→ Task directions:
Give all of the listing again word for word, with images excluded.

→ Provided material:
.....

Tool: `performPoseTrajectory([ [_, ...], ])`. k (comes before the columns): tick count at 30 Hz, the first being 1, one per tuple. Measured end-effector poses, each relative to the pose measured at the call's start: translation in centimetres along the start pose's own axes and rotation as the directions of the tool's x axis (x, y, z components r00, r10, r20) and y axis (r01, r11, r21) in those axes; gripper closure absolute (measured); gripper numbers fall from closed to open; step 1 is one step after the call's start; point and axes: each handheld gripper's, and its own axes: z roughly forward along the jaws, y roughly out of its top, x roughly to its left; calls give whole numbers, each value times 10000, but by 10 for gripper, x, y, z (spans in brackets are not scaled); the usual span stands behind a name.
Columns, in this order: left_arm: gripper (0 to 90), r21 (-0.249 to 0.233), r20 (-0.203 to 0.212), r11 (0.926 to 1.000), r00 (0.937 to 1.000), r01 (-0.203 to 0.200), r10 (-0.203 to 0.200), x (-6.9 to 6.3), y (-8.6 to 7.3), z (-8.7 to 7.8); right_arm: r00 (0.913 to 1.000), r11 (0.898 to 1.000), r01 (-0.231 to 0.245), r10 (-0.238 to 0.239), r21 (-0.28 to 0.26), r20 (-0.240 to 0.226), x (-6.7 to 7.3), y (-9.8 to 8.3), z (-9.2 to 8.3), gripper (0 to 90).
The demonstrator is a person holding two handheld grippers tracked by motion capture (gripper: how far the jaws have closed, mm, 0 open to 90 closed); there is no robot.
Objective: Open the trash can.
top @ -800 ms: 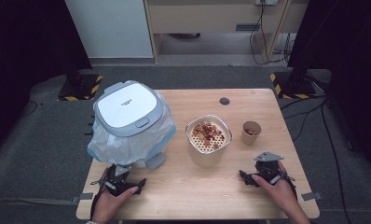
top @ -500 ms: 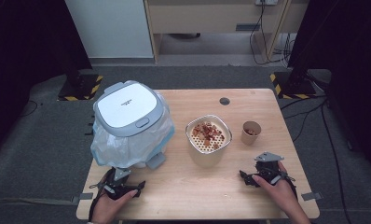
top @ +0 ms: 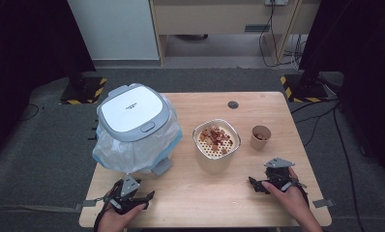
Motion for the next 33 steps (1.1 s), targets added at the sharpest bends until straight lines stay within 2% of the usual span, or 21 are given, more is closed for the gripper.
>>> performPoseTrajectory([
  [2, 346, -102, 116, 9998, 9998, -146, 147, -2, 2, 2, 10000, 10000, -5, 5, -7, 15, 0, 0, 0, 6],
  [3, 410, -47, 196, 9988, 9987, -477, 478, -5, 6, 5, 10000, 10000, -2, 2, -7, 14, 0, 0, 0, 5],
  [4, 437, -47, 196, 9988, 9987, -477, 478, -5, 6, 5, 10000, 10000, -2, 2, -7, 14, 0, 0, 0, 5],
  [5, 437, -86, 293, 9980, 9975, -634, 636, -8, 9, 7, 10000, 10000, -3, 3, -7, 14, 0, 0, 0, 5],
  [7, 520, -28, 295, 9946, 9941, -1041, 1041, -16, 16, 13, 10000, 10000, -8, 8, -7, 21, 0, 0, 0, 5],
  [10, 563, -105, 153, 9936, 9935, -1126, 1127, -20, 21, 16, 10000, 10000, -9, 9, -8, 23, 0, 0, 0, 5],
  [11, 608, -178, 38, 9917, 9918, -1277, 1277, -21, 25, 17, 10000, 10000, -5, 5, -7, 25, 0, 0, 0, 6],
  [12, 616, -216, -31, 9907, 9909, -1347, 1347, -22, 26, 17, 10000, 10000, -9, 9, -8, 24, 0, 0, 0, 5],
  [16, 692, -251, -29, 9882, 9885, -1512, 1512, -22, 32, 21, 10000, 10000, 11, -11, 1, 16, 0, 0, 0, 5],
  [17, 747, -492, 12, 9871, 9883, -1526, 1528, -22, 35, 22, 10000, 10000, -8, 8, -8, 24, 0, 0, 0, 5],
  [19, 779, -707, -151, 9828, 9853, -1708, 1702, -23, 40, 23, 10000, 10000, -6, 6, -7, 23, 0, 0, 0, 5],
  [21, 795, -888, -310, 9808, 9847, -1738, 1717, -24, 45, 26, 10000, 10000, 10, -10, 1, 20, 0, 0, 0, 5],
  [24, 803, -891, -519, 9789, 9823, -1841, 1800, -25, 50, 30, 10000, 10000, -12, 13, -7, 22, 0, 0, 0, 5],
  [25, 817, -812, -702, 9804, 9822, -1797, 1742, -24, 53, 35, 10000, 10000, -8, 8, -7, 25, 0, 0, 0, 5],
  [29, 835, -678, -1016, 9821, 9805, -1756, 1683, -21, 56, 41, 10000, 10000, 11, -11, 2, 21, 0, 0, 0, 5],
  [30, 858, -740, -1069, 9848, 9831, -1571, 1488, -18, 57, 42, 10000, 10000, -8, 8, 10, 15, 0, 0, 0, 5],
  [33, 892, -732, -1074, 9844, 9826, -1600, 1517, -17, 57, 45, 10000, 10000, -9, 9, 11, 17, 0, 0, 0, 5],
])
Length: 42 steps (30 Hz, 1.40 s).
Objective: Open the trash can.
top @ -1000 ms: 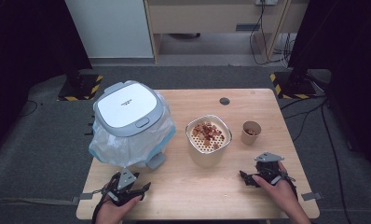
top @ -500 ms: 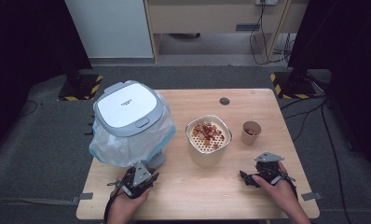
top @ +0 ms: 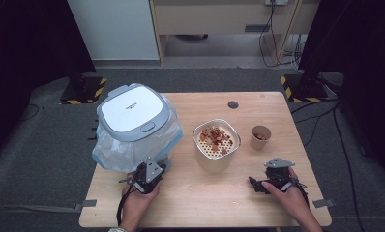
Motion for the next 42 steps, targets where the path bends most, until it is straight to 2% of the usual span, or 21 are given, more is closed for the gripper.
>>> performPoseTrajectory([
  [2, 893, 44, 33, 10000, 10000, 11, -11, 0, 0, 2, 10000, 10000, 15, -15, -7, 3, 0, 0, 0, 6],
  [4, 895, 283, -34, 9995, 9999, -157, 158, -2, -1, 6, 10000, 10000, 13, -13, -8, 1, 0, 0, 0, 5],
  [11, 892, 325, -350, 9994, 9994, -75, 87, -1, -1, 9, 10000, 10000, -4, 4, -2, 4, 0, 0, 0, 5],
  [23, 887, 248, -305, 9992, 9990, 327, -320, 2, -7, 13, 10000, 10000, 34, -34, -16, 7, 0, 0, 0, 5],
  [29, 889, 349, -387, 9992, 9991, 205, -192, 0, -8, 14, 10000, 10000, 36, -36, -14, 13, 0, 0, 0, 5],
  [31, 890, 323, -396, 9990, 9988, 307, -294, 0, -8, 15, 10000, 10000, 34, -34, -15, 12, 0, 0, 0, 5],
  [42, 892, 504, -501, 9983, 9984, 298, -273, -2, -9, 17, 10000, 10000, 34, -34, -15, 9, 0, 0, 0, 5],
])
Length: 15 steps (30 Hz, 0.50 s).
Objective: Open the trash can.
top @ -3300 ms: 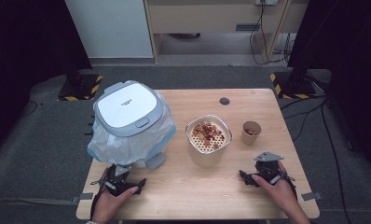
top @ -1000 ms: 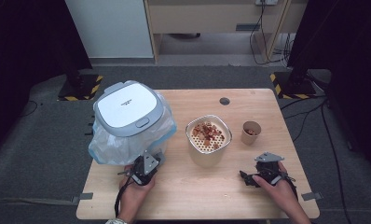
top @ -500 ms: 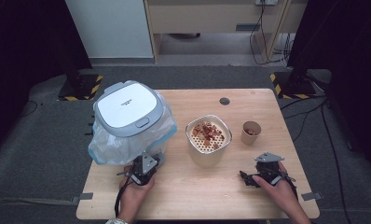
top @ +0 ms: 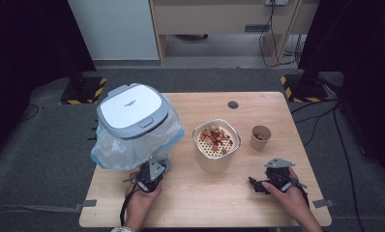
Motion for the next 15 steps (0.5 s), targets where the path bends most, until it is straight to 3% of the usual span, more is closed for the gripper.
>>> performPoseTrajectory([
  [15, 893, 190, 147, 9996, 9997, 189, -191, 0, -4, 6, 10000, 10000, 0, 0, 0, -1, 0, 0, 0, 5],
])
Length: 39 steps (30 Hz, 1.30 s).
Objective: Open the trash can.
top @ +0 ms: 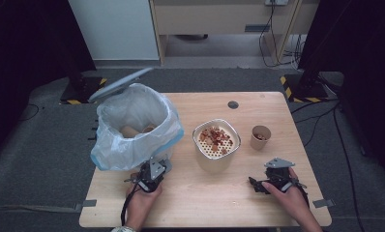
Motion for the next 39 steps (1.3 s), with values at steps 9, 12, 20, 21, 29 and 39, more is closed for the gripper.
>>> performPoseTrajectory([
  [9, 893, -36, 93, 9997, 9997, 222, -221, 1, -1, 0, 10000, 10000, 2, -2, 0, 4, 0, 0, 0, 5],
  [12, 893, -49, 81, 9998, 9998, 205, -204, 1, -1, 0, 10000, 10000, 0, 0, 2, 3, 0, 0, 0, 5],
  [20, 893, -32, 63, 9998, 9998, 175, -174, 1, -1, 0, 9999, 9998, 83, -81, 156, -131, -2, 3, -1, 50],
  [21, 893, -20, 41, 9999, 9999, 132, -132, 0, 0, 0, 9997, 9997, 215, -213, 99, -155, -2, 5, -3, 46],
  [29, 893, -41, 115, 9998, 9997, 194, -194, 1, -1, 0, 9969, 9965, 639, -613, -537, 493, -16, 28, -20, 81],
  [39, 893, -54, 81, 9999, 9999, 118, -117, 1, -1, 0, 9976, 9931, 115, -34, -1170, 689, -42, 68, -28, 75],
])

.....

→ Task solution:
Tool: `performPoseTrajectory([ [_, ...], ])`. k (comes before the columns): tick count at 30 Hz, the first being 1, one per tuple. Measured end-effector poses, each relative to the pose measured at the call's start: translation in centimetres along the start pose's own axes and rotation as the directions of the tool's x axis (x, y, z components r00, r10, r20) and y axis (r01, r11, r21) in those axes; gripper closure absolute (measured); gripper numbers fall from closed to open; step 1 is one step after the call's start; point and axes: each handheld gripper's, and its own axes: z roughly forward along the jaws, y roughly out of its top, x roughly to its left; calls give whole numbers, each value times 10000, but by 10 for gripper, x, y, z (spans in brackets are not scaled); the usual span stands behind a name.
Columns, in this order: left_arm: gripper (0 to 90), r21 (-0.249 to 0.233), r20 (-0.203 to 0.212), r11 (0.926 to 1.000), r00 (0.937 to 1.000), r01 (-0.203 to 0.200), r10 (-0.203 to 0.200), x (-6.9 to 6.3), y (-8.6 to 7.3), z (-8.7 to 7.8); right_arm: r00 (0.913 to 1.000), r11 (0.898 to 1.000), r01 (-0.231 to 0.245), r10 (-0.238 to 0.239), r21 (-0.28 to 0.26), r20 (-0.240 to 0.226), x (-6.7 to 7.3), y (-9.8 to 8.3), z (-9.2 to 8.3), gripper (0 to 90).
The demonstrator is a person holding two handheld grippers tracked by motion capture (gripper: how far the jaws have closed, mm, 0 open to 90 closed); there is no robot.
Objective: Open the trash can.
top @ -800 ms: 
top @ -500 ms: 
top @ +0 ms: 
Motion for the next 33 steps (1.1 s), targets added at the sharpest bends until straight lines stay within 2% of the usual span, or 21 are given, more is closed for the gripper.
>>> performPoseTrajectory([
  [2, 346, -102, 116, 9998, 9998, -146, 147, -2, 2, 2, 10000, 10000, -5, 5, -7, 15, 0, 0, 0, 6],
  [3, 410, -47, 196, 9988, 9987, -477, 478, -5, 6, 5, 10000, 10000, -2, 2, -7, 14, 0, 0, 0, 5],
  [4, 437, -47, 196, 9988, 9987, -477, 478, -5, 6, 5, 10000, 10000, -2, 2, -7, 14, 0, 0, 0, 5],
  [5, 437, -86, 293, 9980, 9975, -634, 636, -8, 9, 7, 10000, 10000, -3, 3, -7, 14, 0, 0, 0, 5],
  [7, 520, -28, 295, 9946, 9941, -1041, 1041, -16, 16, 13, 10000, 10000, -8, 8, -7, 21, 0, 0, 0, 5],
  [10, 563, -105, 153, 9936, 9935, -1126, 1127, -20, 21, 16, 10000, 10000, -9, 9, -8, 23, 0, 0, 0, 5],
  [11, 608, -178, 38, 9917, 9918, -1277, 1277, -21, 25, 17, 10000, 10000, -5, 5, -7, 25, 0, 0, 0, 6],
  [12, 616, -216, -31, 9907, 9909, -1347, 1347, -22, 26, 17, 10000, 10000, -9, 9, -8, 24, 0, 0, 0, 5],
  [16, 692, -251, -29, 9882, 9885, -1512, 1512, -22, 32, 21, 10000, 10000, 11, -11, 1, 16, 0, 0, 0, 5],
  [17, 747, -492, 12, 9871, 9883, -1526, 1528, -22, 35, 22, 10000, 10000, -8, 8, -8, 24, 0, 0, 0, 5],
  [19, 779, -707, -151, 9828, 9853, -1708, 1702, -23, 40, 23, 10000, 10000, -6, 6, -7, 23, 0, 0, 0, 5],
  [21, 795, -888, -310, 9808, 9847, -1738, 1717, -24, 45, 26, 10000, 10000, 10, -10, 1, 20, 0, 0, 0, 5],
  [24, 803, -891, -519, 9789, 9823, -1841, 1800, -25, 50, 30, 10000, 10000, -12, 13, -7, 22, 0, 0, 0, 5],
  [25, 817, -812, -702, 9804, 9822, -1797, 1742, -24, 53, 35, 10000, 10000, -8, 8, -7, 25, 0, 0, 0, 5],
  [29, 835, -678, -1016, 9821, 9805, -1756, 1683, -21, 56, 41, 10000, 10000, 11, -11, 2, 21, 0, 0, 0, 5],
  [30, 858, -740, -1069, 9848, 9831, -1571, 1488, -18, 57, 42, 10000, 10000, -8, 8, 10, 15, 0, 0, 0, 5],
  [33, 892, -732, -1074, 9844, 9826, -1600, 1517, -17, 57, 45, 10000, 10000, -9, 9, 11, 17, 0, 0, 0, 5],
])
Length: 42 steps (30 Hz, 1.40 s).
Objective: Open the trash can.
top @ -1000 ms: 
top @ -500 ms: 
top @ +0 ms: 
Motion for the next 42 steps, targets where the path bends most, until it is straight to 2% of the usual span, or 21 are given, more is closed for the gripper.
>>> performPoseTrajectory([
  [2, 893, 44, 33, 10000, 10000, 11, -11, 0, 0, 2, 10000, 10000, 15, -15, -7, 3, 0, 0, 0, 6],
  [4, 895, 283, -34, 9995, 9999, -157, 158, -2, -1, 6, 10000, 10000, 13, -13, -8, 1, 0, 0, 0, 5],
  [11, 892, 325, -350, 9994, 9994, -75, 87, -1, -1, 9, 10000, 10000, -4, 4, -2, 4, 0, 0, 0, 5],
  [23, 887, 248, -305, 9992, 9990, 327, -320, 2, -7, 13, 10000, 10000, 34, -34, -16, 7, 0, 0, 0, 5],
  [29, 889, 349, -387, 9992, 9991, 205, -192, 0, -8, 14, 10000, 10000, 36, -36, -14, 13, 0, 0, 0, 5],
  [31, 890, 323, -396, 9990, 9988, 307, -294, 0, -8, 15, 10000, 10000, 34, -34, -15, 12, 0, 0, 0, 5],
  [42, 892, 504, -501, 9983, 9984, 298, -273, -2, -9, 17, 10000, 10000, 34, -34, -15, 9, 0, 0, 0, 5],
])
Length: 15 steps (30 Hz, 0.50 s).
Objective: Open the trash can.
top @ -3300 ms: 
top @ -1000 ms: 
top @ -500 ms: 
top @ +0 ms: 
Motion for the next 15 steps (0.5 s), targets where the path bends most, until it is straight to 3% of the usual span, more is closed for the gripper.
>>> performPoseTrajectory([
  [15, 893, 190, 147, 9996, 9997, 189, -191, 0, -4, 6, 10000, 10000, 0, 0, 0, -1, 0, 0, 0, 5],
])
Length: 39 steps (30 Hz, 1.30 s).
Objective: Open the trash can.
top @ +0 ms: 
Motion for the next 39 steps (1.3 s), with values at steps 9, 12, 20, 21, 29 and 39, more is closed for the gripper.
>>> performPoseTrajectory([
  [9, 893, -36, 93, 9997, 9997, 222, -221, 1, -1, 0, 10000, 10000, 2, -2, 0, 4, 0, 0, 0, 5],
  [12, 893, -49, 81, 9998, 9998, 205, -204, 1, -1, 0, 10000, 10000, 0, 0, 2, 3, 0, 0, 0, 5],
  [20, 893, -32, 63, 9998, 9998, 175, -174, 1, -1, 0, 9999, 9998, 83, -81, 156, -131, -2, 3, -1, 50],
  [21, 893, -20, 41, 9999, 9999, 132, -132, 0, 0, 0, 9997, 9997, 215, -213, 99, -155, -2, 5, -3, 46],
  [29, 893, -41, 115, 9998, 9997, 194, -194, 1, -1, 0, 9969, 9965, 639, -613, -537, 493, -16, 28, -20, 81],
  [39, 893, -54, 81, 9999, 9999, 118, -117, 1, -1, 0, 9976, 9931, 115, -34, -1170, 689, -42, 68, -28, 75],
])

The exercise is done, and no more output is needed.